The space beyond the walls: Defensive “a-legal” sanctuaries
(originally written for the Wheelwright Prize – failed)
Considered purely in the abstract, the law appears to be a tool which makes strict categorizations of human actions and behaviors as either legal or illegal, just or unjust. Concomitantly, the abstraction of the law corresponds with a similar spatial abstraction in which territories are defined diagrammatically. This is true as far as the sovereignty of states is concerned but also for all architectural plans; they diagrammatically organize space into distinct territories of jurisdiction. In each case, law and diagram are reduced to their abstract lines. Once manifested as physical architecture, however, such strict delineation becomes far more ambiguous.

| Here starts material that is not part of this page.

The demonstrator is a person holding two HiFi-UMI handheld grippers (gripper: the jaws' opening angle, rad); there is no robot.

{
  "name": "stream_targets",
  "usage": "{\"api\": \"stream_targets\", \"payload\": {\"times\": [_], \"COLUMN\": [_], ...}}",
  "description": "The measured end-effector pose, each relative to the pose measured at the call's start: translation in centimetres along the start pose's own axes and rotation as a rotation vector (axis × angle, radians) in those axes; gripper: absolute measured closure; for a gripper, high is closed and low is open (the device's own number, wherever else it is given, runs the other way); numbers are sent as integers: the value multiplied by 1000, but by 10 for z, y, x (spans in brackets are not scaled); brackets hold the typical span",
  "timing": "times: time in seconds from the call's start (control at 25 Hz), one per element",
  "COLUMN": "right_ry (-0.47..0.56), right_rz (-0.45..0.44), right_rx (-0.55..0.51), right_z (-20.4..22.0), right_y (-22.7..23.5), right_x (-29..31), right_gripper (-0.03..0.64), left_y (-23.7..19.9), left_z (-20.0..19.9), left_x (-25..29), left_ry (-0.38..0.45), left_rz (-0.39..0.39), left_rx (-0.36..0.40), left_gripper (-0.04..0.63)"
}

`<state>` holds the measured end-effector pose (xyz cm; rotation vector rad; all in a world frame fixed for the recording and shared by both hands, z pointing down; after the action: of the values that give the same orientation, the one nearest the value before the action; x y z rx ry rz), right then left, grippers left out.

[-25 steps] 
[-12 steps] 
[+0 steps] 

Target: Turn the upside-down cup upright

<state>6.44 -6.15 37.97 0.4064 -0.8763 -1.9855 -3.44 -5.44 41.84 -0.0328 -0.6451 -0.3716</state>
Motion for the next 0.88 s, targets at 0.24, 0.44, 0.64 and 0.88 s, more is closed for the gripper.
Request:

Which law is applied in the space of a wall, the space of a border or the space of a contested zone? These spaces are legal anomalies and may be understood as the architectural manifestation of what Legal Philosophy Professor Hans Lindahl calls a-legality. Such in-between spaces seem at once to underwrite the law as well as to contradict it. In this research project, I propose to investigate specific cases in which the architecture of such “a-legal zones” is strategically used as a space of sanctuary from coercive forces. My argument insists that an “a-legal architecture” is specifically a defensive one as it gives itself the means to preserve such a status.